▶ [About this task]: A faithful copy of all the data is required; pictures should not be included.

** Opening Dataset extract block **

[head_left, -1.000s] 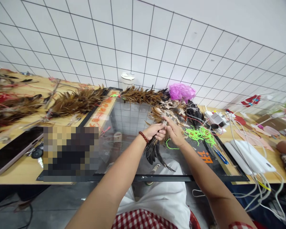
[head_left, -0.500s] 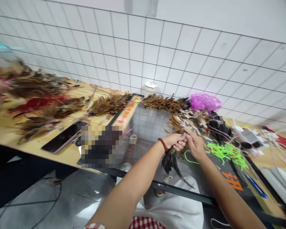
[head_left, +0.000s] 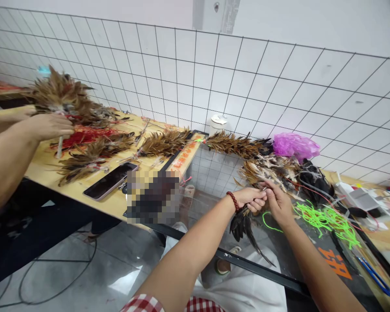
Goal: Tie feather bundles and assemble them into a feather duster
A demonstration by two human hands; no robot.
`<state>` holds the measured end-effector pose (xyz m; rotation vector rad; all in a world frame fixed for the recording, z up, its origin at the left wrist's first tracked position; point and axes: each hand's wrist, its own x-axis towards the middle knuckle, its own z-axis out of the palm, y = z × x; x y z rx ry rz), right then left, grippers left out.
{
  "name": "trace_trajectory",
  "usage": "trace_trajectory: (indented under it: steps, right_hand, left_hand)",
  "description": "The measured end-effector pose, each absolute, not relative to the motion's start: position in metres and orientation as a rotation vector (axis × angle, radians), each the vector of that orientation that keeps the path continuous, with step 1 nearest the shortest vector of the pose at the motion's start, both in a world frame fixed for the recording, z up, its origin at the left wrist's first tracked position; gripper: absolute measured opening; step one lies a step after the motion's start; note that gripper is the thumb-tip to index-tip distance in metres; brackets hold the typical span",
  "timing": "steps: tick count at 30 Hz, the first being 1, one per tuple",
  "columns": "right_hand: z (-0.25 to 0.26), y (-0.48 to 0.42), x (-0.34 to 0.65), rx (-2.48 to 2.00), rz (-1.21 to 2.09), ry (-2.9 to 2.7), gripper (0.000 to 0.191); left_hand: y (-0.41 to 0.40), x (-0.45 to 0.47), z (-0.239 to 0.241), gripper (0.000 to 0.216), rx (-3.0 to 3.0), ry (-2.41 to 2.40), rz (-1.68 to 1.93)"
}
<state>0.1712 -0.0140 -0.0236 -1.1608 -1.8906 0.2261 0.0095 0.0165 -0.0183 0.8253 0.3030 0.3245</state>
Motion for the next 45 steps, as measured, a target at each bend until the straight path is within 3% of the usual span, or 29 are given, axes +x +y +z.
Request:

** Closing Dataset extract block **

▶ [Task result]:
[head_left, -1.000s] 
[head_left, -0.500s] 
[head_left, +0.000s] 
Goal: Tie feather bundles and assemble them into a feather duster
A demonstration by two human hands; no robot.
`<state>` holds the measured end-effector pose (xyz m; rotation vector rad; all in a world frame fixed for the recording, z up, its origin at the left wrist's first tracked position; point and axes: each hand's wrist, its own x-axis towards the middle knuckle, its own z-axis out of the palm, y = z × x; x y z rx ry rz), right then left, grippers left out.
{
  "name": "trace_trajectory",
  "usage": "trace_trajectory: (indented under it: steps, right_hand, left_hand)",
  "description": "The measured end-effector pose, each absolute, not relative to the motion's start: position in metres and orientation as a rotation vector (axis × angle, radians), each the vector of that orientation that keeps the path continuous, with step 1 nearest the shortest vector of the pose at the motion's start, both in a world frame fixed for the recording, z up, its origin at the left wrist's first tracked position; gripper: absolute measured opening; step one lies a step after the motion's start; note that gripper is the thumb-tip to index-tip distance in metres; brackets hold the typical span",
  "timing": "steps: tick count at 30 Hz, the first being 1, one per tuple",
  "columns": "right_hand: z (-0.25 to 0.26), y (-0.48 to 0.42), x (-0.34 to 0.65), rx (-2.48 to 2.00), rz (-1.21 to 2.09), ry (-2.9 to 2.7), gripper (0.000 to 0.191); left_hand: y (-0.41 to 0.40), x (-0.45 to 0.47), z (-0.239 to 0.241), gripper (0.000 to 0.216), rx (-3.0 to 3.0), ry (-2.41 to 2.40), rz (-1.68 to 1.93)"
}
<state>0.1712 -0.0140 -0.0236 -1.1608 -1.8906 0.2261 0.0095 0.0165 -0.0183 0.8253 0.3030 0.3245</state>
Motion for the next 45 steps, as measured, a target at each bend until the straight path is within 3% of the usual span, or 29 are given, axes +x +y +z.
Request:

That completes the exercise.